Ebola treatment developed from horse antibodies

The University of Queensland

Wednesday, 08 February, 2017


Ebola treatment developed from horse antibodies

Antibodies sourced from horses could be used as part of post-exposure treatment in the next Ebola outbreak, according to an international research team led by Queensland scientists Professor Alexander Khromykh and Professor Andreas Suhrbier.

Following the 2014 Ebola outbreak in West Africa, there was an acceleration of research into the development of vaccines and therapies for the virus. This led to the development of monoclonal antibodies that were used in the UK to treat infected health workers returning from Africa.

“The downside is that monoclonal antibodies require considerable investment for scale-up and manufacture, and are expensive,” said Professor Khromykh, from The University of Queensland.

Professor Khromykh and his team had previously developed an experimental Ebola vaccine made using an Australian virus called Kunjin. This time they went for a different approach, obtaining purified IgG antibodies from immunised horses.

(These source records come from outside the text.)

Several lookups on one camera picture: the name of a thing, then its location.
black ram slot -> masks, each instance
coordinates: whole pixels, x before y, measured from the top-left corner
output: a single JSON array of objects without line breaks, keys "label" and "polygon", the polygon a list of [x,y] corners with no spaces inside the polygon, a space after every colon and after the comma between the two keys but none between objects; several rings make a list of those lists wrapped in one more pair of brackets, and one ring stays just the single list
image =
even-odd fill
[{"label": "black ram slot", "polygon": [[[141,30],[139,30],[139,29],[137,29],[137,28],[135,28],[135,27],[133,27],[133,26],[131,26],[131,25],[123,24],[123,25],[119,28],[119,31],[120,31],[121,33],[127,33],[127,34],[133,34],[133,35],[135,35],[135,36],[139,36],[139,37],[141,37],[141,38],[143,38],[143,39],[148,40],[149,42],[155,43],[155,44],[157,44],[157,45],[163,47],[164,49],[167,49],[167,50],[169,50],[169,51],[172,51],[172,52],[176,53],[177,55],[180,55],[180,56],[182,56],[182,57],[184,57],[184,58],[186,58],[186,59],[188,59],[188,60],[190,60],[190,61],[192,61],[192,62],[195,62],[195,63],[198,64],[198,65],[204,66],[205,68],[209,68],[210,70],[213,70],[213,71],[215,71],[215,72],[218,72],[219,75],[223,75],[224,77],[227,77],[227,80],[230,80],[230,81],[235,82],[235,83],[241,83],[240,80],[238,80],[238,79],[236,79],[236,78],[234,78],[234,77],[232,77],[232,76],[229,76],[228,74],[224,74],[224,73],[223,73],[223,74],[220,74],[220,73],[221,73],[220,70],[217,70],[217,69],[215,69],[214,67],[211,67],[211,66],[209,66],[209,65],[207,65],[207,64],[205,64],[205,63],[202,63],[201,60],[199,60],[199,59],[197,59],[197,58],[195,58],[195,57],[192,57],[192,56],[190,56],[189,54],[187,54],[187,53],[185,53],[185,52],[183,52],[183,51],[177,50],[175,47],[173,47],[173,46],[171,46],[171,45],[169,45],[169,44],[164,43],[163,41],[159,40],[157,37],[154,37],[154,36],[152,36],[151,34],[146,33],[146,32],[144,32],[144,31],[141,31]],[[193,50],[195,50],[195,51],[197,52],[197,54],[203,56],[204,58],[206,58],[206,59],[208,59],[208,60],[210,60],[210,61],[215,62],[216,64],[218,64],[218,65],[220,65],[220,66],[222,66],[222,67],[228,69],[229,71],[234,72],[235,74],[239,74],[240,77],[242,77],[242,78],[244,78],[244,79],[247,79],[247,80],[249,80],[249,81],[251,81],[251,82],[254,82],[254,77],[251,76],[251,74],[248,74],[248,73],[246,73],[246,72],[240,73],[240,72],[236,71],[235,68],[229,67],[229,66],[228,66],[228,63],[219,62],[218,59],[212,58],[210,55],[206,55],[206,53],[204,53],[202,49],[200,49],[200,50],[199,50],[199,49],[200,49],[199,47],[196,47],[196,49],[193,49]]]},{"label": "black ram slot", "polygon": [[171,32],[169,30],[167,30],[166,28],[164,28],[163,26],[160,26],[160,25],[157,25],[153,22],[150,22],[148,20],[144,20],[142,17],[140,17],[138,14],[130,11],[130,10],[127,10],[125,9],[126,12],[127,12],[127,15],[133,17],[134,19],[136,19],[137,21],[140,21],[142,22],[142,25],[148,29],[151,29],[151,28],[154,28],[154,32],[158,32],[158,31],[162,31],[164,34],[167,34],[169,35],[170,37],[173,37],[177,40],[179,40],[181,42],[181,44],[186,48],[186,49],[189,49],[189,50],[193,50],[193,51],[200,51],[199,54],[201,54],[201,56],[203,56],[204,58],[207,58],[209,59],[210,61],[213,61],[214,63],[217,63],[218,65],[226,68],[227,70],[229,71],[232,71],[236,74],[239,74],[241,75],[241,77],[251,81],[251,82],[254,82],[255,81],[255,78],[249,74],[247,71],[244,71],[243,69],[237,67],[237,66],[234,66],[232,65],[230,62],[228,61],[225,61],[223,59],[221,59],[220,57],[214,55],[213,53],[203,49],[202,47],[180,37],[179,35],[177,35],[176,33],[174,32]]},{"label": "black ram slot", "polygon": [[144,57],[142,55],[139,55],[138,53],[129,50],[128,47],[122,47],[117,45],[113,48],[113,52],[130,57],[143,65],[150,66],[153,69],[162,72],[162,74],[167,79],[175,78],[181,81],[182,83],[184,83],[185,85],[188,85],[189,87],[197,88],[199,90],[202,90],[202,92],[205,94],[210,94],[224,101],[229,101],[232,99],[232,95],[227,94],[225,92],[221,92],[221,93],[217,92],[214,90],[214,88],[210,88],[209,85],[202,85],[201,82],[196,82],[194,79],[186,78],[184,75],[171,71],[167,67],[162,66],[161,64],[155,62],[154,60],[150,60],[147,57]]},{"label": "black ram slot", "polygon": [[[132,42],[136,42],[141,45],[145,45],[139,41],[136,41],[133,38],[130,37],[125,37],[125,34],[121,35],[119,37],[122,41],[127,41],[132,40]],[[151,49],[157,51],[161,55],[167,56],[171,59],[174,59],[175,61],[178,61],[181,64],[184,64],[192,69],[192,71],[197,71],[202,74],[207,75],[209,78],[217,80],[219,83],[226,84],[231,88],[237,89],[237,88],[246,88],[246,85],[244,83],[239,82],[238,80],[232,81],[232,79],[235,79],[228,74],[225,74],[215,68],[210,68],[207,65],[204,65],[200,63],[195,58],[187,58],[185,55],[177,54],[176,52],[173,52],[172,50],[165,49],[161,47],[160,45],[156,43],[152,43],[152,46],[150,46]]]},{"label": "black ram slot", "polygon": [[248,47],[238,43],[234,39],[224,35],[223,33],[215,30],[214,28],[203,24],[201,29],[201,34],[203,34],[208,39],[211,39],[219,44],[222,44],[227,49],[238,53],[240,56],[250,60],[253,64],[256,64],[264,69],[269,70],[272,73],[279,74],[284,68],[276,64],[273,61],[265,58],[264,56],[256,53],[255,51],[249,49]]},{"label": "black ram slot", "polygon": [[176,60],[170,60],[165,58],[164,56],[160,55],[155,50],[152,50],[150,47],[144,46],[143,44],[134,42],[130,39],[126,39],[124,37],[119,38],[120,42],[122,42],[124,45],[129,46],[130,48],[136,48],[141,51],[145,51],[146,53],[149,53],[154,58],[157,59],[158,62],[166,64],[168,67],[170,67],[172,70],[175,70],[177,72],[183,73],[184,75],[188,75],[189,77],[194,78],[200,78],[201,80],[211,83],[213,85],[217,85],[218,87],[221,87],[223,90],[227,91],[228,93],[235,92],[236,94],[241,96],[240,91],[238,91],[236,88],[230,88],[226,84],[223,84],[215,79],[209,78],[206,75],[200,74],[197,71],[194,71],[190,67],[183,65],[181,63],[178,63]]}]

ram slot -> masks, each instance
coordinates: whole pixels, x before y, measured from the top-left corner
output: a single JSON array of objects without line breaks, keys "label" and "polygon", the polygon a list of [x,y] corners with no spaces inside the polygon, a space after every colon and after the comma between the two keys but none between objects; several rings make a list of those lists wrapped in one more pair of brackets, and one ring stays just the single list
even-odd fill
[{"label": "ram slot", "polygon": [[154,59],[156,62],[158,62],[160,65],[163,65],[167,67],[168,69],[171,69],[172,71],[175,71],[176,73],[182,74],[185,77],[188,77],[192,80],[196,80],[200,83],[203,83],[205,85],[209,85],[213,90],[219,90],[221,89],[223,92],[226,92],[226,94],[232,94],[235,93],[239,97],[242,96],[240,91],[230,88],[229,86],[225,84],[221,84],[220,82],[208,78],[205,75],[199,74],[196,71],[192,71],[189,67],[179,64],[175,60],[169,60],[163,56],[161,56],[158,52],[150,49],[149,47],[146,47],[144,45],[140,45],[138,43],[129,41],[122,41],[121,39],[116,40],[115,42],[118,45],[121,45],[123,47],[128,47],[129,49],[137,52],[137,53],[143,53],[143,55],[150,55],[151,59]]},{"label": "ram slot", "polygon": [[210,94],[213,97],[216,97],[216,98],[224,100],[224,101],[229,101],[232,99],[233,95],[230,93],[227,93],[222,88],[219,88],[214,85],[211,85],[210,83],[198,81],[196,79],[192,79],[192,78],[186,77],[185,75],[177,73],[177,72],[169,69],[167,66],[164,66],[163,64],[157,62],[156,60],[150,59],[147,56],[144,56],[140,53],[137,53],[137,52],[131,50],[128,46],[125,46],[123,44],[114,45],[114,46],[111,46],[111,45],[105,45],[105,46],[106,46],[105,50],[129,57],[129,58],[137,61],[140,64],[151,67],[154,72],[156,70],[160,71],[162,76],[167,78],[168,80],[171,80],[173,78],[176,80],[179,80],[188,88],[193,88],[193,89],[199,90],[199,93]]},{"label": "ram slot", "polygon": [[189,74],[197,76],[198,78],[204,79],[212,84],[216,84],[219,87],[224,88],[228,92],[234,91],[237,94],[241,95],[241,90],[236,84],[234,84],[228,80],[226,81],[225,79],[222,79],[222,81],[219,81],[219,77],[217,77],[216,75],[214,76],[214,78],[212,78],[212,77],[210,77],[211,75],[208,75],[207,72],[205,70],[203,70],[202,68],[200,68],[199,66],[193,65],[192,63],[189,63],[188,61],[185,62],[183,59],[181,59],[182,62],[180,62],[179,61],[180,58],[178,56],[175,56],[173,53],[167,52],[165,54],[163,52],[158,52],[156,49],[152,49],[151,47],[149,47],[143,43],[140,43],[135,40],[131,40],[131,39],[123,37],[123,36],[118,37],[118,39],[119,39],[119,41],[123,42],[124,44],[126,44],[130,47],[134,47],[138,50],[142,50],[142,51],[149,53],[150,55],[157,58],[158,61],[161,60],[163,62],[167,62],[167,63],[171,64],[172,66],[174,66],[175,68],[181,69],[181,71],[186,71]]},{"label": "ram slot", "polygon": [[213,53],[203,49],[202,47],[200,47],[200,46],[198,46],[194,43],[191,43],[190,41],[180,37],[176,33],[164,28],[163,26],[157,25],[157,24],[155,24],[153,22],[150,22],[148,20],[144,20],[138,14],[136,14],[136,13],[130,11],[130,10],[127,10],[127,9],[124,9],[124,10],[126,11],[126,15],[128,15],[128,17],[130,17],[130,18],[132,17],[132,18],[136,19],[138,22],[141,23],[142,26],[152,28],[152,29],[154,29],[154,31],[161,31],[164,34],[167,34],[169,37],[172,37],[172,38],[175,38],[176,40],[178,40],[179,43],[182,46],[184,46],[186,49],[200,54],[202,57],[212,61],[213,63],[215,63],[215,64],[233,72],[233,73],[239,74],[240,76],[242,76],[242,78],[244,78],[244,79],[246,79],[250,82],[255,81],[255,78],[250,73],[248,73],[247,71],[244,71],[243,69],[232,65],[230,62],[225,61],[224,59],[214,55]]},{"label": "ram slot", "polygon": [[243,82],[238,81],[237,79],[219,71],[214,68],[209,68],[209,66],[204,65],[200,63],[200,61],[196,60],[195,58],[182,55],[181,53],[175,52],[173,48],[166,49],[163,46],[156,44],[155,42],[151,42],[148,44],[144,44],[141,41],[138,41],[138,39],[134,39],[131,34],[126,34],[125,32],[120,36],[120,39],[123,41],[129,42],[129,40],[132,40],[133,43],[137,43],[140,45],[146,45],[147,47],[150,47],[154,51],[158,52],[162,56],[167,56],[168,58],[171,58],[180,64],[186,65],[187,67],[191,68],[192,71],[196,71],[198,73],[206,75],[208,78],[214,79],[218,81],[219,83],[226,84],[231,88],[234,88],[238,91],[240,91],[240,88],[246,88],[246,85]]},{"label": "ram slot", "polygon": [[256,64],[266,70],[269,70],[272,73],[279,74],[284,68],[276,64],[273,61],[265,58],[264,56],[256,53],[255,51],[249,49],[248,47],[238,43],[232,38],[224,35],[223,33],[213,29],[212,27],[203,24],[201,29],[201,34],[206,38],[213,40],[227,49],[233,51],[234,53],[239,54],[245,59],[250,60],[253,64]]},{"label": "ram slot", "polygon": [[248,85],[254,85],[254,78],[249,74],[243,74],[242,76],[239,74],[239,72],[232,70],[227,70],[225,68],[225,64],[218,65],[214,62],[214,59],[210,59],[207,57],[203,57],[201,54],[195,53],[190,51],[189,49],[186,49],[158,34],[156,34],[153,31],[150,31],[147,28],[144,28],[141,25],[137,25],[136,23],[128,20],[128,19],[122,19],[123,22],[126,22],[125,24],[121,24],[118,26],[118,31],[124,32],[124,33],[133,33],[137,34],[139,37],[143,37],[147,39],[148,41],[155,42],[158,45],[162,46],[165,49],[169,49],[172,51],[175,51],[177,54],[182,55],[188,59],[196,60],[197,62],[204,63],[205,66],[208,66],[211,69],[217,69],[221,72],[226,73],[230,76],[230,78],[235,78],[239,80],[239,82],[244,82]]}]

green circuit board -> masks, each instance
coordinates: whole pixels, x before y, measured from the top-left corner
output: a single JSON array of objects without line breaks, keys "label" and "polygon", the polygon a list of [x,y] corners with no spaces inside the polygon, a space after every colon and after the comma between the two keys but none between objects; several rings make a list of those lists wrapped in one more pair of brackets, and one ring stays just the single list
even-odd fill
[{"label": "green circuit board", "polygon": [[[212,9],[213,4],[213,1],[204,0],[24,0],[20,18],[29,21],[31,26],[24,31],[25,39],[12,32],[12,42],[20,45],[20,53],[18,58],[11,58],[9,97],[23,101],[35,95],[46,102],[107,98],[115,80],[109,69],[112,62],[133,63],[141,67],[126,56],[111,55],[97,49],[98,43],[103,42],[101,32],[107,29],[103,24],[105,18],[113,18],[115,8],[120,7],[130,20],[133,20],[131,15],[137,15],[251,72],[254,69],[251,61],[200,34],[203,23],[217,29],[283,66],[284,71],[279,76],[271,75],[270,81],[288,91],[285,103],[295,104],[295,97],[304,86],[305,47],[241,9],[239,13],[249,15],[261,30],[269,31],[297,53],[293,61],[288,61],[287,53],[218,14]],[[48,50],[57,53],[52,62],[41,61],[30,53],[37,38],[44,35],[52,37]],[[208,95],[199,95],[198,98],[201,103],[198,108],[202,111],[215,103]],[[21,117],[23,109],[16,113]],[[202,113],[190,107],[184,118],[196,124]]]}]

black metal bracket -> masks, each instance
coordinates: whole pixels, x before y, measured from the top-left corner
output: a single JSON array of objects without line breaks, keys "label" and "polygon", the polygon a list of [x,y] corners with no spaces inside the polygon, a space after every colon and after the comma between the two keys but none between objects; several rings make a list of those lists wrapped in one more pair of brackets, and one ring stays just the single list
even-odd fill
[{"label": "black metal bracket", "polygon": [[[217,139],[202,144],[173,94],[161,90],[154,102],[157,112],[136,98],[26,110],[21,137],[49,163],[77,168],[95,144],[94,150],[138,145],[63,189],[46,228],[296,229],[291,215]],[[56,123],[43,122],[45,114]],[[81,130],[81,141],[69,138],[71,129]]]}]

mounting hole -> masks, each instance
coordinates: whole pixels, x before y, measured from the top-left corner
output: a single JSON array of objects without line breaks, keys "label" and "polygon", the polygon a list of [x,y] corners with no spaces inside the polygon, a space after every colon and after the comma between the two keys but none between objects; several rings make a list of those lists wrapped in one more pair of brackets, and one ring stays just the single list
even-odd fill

“Antibodies from vaccinated horses provide a low-cost alternative [to monoclonal antibodies] and are already in use for rabies, botulism and diphtheria,” said Professor Khromykh.

The scientists administered the antibodies over five days to cynomolgus macaques infected 24 hours previously with a lethal dose of Ebola virus. Writing in the journal Scientific Reports, they revealed, “Animals generated their own Ebola glycoprotein-specific IgG responses 9–15 days after infection, with circulating virus undetectable by day 15–17.”

“It’s the first time that equine antibodies have been shown to work effectively against Ebola infection,” said Professor Khromykh.

The researchers say their cost-effective treatment is particularly appropriate for low-income, resource-poor countries such as Africa. In fact, Professor Khromykh noted that “equine production facilities are already in operation [in Africa] for producing snake-bite antivenin”.